6. Antibiotic Therapy-General Principles Broad and Narrow spectrum antimicrobials: –Broad spectrum antibiotics inhibit wide range of bacteria –Narrow spectrum antibiotics inhibit narrow range of bacteria –Broad spectrum desirable if infecting organism not yet identified –Narrow spectrum preferable when organism has been identified

7. Antibiotic Therapy-General Principles Bactericidal or bacteriostatic action: –Bactericidal antibiotics kill bacteria –Bacteriostatic antibiotics arrest/inhibit bacterial growth –Bacteriostatic antibiotics may work as well as bactericidal antibiotics if they sufficiently arrest the bacterial growth to enable the immune system to eliminate the bacteria

8. Antibiotic Therapy-General Principles Combinations of antibiotics: –Some antibiotics work better together - than alone –Combining 2 or more drugs may be required to prevent the emergence of resistance e.g. tuberculosis –Combinations should not be given when 1 drug would suffice, e.g. Antagonistic effects Inability to adjust 1 drug concentration

9. http://worldbestonlinepharmacy.com/?wm=17750&tr=8030&search=antibiotic

13. Resistance to Antibacterial Agents Antibiotic resistance either arises as a result of innate consequences or is acquired from other sources Bacteria acquire resistance by: –Mutation: spontaneous single or multiple changes in bacterial DNA –Addition of new DNA: usually via plasmids, which can transfer genes from one bacterium to another –Transposons: short, specialised sequences of DNA that can insert into plasmids or bacterial chromosomes

14. Mechanisms of Antibacterial Resistance Antibiotic inactivation –Bacteria acquire genes encoding enzymes that inactivate antibiotics Examples include: –  -lactamases –Aminoglycoside - modifying enzymes –Chloramphenicol acetyl transferase

15. Mechanisms of Antibacterial Resistance Structurally modified antibiotic target site, resulting in: –Reduced antibiotic binding –Formation of a new metabolic pathway preventing metabolism of the antibiotic

16. http://scienceaid.co.uk/biology/micro/antibiotics.html Antibiotic Resistance Antibiotic resistance arises as a result of natural selection. Since bacteria reproduce rapidly, resistance can arise quickly.

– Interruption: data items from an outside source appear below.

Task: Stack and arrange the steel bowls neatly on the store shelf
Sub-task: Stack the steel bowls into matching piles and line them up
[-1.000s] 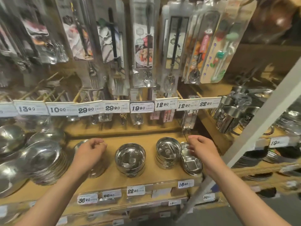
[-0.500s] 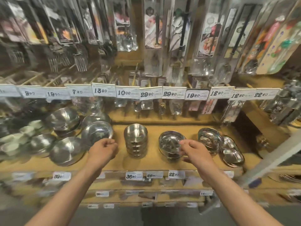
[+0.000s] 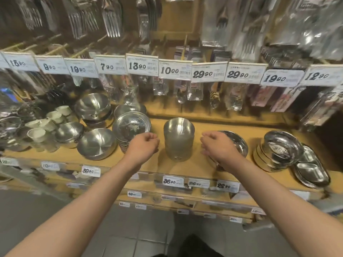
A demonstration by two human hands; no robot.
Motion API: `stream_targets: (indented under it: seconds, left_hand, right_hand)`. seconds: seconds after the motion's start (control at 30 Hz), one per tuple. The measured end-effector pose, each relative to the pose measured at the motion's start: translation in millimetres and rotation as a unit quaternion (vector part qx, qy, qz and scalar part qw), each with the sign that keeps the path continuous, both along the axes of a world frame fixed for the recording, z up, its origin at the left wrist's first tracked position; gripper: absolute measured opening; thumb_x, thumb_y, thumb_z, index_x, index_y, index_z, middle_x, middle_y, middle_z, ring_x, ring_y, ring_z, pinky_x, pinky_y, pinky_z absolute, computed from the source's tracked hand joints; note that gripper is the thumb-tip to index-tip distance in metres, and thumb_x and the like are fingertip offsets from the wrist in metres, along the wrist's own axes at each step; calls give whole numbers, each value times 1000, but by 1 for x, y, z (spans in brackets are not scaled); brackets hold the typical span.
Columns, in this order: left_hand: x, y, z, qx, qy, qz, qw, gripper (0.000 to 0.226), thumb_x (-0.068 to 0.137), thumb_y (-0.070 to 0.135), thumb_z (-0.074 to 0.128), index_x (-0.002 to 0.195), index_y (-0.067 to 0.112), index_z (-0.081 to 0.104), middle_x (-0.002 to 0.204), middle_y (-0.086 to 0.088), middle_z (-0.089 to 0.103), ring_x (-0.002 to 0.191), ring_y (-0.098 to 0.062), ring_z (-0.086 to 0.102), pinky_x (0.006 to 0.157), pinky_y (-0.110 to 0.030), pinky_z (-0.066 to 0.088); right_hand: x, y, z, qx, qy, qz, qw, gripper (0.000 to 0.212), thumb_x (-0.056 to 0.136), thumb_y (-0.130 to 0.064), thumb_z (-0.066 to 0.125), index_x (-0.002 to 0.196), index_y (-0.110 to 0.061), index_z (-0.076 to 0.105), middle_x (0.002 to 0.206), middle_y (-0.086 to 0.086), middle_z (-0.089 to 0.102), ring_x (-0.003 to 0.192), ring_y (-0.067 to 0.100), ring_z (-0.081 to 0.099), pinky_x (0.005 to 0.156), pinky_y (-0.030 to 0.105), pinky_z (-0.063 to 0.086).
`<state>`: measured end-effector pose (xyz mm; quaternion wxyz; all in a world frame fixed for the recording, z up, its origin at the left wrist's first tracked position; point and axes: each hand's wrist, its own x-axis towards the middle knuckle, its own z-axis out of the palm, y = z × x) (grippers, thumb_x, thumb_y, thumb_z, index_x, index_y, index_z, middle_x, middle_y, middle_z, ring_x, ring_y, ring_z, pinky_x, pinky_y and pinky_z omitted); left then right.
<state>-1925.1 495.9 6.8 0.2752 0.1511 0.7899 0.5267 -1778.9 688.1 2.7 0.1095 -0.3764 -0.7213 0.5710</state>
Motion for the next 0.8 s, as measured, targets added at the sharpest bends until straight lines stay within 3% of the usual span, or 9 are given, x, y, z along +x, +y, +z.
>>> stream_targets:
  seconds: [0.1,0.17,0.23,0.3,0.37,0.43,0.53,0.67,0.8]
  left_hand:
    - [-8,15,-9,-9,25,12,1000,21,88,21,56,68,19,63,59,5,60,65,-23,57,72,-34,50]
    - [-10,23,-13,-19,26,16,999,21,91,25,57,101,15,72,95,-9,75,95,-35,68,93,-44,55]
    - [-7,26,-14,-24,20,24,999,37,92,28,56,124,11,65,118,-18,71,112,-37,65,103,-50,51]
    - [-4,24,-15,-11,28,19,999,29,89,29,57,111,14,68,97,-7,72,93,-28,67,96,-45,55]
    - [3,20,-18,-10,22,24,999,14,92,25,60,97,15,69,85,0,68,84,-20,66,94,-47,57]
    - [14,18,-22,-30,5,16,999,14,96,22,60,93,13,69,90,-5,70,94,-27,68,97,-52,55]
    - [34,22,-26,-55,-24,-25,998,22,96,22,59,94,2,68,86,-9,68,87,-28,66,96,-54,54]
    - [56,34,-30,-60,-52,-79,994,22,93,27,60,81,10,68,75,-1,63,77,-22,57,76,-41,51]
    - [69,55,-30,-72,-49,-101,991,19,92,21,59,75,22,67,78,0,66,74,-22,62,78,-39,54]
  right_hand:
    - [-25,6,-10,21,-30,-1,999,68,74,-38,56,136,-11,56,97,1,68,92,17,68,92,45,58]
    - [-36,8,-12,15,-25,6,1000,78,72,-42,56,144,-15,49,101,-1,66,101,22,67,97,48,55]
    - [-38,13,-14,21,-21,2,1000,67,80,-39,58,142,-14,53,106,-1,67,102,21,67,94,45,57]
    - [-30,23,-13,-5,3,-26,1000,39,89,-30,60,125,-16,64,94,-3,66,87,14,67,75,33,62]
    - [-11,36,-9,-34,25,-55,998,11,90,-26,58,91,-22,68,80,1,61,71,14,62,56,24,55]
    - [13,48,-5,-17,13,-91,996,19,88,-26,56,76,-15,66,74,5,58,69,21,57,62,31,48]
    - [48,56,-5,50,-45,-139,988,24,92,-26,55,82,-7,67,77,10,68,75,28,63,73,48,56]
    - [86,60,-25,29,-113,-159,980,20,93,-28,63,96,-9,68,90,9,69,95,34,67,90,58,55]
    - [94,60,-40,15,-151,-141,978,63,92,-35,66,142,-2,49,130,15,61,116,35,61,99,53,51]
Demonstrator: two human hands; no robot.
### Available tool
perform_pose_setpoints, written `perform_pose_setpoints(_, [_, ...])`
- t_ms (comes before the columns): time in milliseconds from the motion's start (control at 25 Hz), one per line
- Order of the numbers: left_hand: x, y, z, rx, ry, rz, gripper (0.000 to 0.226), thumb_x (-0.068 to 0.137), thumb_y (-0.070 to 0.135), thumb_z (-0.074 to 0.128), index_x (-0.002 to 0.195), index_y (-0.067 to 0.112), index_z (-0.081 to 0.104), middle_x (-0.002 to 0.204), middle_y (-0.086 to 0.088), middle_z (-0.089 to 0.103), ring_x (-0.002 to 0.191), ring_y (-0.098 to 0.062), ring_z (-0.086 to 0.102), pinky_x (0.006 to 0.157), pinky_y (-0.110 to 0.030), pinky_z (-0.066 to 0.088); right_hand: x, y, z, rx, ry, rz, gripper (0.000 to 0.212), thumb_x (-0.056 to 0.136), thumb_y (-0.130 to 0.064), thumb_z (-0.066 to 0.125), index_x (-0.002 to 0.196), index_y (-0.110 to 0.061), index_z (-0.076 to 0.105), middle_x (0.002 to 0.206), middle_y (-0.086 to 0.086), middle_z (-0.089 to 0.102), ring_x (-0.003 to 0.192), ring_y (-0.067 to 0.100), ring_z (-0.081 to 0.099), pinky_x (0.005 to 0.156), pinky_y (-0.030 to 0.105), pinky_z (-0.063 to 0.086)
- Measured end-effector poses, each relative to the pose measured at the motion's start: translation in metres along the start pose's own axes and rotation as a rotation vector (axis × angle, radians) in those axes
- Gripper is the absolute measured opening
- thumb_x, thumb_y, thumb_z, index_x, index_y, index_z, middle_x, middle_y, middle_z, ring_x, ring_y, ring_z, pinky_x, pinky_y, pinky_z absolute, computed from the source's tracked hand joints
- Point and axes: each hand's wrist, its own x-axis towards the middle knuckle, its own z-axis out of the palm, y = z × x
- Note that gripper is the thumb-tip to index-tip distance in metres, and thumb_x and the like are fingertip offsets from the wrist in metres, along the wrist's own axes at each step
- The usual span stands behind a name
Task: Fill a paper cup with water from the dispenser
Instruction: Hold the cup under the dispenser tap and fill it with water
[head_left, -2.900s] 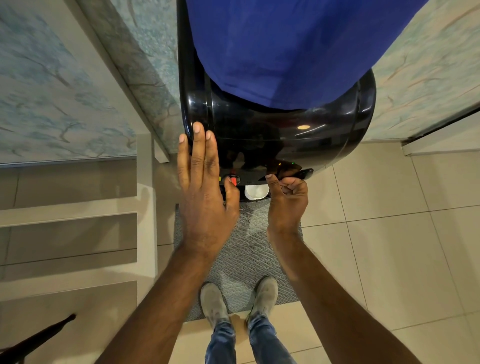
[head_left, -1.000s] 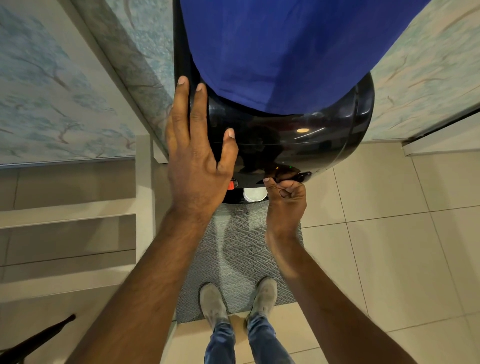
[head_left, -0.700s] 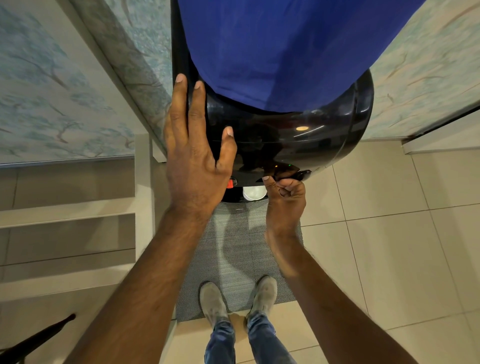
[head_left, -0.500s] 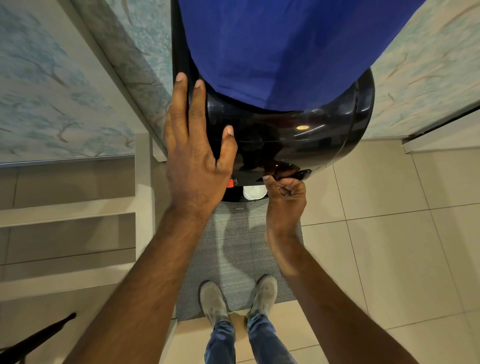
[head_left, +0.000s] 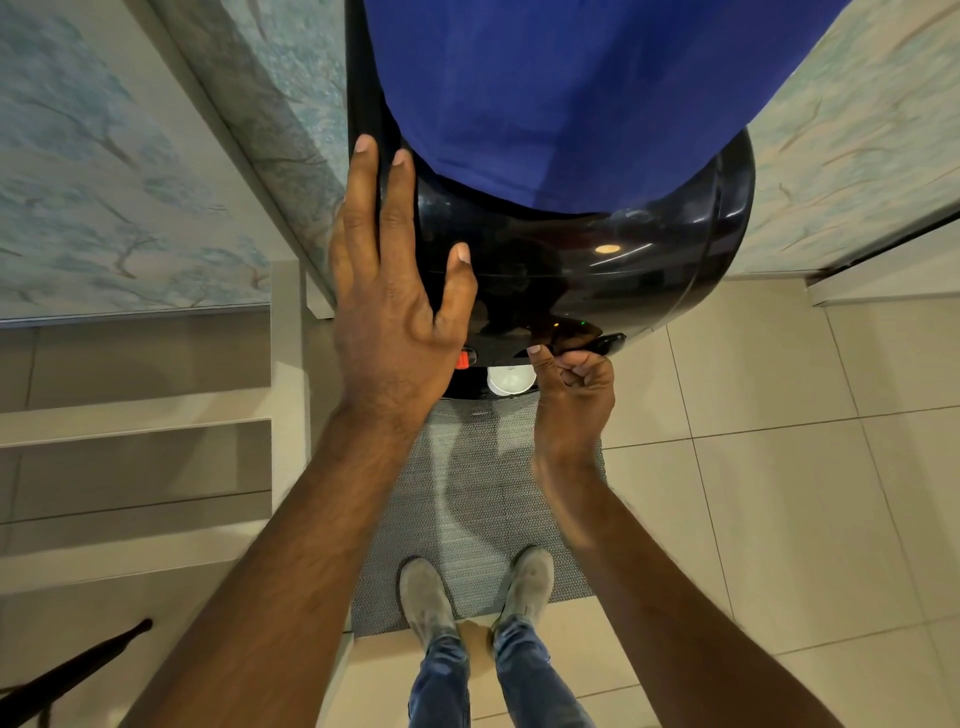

Those antibiotics resistant will remain after treatment and can continue to divide.natural selection An example of antibiotic resistance can be seen with Penicillin, some bacteria can produce an enzyme called Penicillinase which breaks down Penicillin before it can take effect. Other mechanisms of resistance include the evolution of a capsule that is resistant to antibiotic, and cell membranes becoming less permeable to antibiotic. Bacteria can spread resistance genes between each other by bacterial conjugation where two cells join by their pilli and exchange plasmids which often contain genes for antibiotic resistance.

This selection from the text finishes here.